View Full Version : Books on the Social Order run economy vs. naturalist economist....
RadioRaheem84
8th May 2011, 18:08
I am trying to find a book that goes into how the economy is socially run vs. the mainstream economists that talk day in and day out about the natural flux of the invisible hand.
David Harvey's Brief History of Neo-Liberalism is good but mostly deals with the history of how the West went from KEynesianism to neo-liberalism.
I want something that actually explains how oil prices are so high from the premise of the economy run under a social order.
It's to shut up all the people that keep telling me to stop complaining about high gas prices and that it only has to do with current events, speculators and supply and demand.
Some articles from journals, etc would help too. Or if anyone has a long explanation would help too.
Thanks.
RadioRaheem84
9th May 2011, 05:14
Anyone?
Did this even make sense to anyone?
I guess I am looking for an answer to people who keep asserting the supply and demand excuse for everything.
I found this on JSTOR with a search for "gas prices" "neoliberalism" and "ideology"
Abstract: This paper argues that conflicting assessments of the impacts of free trade in North America are incomplete because they do not analyse these effects in light of the key long term U.S. goal: the reconstruction of U.S. hegemony that was under siege by Japan and Europe. The declining competitiveness of U.S.raw materials supply systems badly damaged U.S. hegemony during the 1970s and 1980s. The original U.S. strategy was to create a continental energy market to reduce overseas oil imports, guarantee access to oil and natural gas from Canada and Mexico, and reduce price instability. The evolution into broader agreements reflected the interests of other U.S. industries and the efforts of Canadian and Mexican states and firms to capture benefits from re- structuring. This paper analyses the role continental integration of raw materials industries played in strategic efforts to reconstruct U.S. hegemony and the consequences of these efforts.

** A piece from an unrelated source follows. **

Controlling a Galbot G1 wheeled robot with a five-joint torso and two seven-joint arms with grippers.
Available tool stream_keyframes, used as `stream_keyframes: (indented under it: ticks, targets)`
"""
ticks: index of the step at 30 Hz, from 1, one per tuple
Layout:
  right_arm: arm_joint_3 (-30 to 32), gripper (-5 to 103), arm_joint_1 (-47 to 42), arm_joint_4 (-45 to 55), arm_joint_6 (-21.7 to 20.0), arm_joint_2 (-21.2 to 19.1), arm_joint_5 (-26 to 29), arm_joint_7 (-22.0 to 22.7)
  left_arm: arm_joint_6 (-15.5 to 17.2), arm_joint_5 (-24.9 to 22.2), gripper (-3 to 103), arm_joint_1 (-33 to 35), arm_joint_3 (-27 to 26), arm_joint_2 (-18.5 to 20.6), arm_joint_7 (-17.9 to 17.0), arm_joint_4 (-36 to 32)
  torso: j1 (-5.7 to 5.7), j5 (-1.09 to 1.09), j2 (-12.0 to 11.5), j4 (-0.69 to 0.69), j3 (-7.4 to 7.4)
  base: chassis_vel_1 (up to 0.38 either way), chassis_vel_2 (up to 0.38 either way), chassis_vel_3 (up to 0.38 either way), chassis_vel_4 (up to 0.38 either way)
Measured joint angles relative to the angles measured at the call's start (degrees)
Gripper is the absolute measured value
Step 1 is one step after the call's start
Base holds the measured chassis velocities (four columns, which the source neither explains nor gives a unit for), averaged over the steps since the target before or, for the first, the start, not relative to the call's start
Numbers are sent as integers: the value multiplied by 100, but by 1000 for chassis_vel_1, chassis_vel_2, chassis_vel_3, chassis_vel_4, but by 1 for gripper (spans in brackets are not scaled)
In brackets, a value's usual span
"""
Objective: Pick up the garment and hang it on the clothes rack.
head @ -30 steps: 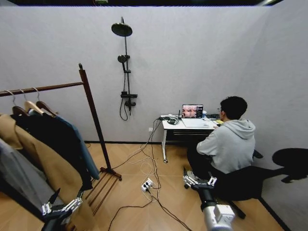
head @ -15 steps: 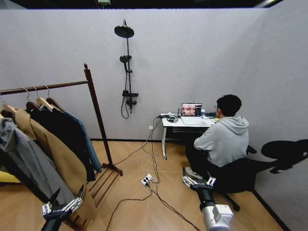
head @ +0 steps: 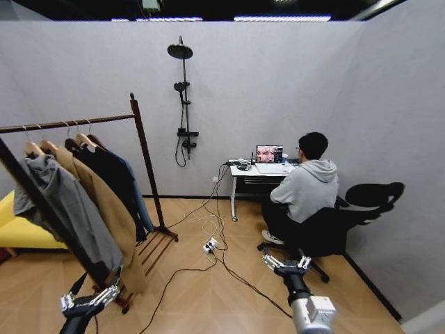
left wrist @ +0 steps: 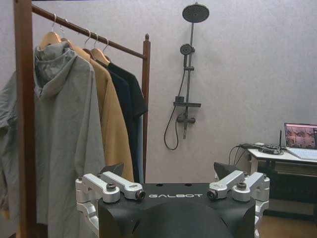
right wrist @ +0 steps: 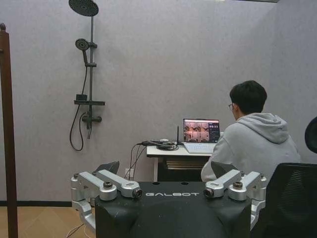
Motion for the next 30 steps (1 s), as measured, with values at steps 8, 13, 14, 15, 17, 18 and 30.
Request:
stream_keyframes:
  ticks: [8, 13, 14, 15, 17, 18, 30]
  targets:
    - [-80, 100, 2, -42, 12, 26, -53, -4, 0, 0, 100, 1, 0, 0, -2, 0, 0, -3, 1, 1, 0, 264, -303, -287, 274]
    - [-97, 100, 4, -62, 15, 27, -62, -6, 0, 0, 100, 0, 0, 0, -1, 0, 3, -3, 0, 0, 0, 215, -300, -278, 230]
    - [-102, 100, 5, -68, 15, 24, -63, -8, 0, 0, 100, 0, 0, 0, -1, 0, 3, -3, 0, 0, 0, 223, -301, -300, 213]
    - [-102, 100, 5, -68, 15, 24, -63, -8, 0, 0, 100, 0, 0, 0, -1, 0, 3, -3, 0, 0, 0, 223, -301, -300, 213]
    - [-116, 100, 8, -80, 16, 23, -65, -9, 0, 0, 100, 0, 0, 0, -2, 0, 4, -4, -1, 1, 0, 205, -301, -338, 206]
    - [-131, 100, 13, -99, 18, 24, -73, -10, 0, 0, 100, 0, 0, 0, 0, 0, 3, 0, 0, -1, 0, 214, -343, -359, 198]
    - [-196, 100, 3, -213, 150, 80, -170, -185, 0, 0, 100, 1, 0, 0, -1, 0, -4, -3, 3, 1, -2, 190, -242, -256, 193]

NAFTA and the Reconstruction of U.S. Hegemony: The Raw Materials Foundations of Economic Competitiveness Paul Ciccantell
The Canadian Journal of Sociology / Cahiers canadiens de sociologie, Vol. 26, No. 1 (Winter, 2001), pp. 57-87
You might try other JSTOR searches or google scholar even.
Ligeia
9th May 2011, 14:37
I guess I am looking for an answer to people who keep asserting the supply and demand excuse for everything.

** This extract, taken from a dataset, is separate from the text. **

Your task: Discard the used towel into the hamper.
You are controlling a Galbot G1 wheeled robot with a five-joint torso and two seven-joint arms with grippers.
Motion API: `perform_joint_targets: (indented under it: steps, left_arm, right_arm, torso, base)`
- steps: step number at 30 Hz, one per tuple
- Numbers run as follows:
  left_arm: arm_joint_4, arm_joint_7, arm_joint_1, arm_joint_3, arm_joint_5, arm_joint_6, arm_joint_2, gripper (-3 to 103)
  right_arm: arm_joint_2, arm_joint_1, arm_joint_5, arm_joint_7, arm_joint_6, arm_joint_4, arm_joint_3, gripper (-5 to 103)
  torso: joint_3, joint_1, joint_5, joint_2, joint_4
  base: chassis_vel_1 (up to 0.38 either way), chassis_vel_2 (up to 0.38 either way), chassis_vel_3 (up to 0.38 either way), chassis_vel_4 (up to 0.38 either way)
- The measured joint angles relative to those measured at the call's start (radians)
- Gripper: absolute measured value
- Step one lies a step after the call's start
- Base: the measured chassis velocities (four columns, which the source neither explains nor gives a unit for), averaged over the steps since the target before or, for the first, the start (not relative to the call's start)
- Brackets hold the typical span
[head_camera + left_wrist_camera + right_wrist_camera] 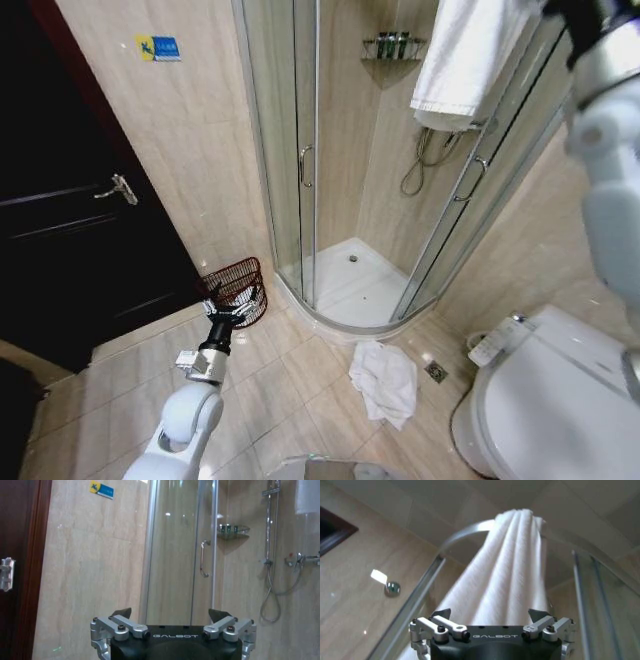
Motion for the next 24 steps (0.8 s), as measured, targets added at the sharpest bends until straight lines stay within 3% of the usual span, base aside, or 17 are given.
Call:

Maybe if you look into "alternative" economics like institutional or relational or behavioural economics. I don't like them (they only try to improve capitalism) but they add sociological reasons to the whole neoclassical theory. So it's not just the invisible hand, supply and demand but a lot of other factors like culture,history, but also relations, institutions of all kinds...etc. that shape prices.
They were essentially critics of the homo oeconomicus but just as well of the invisible hand theory or the circular flow theory. And they still exist today with New institutional economics and relational economics being the latest.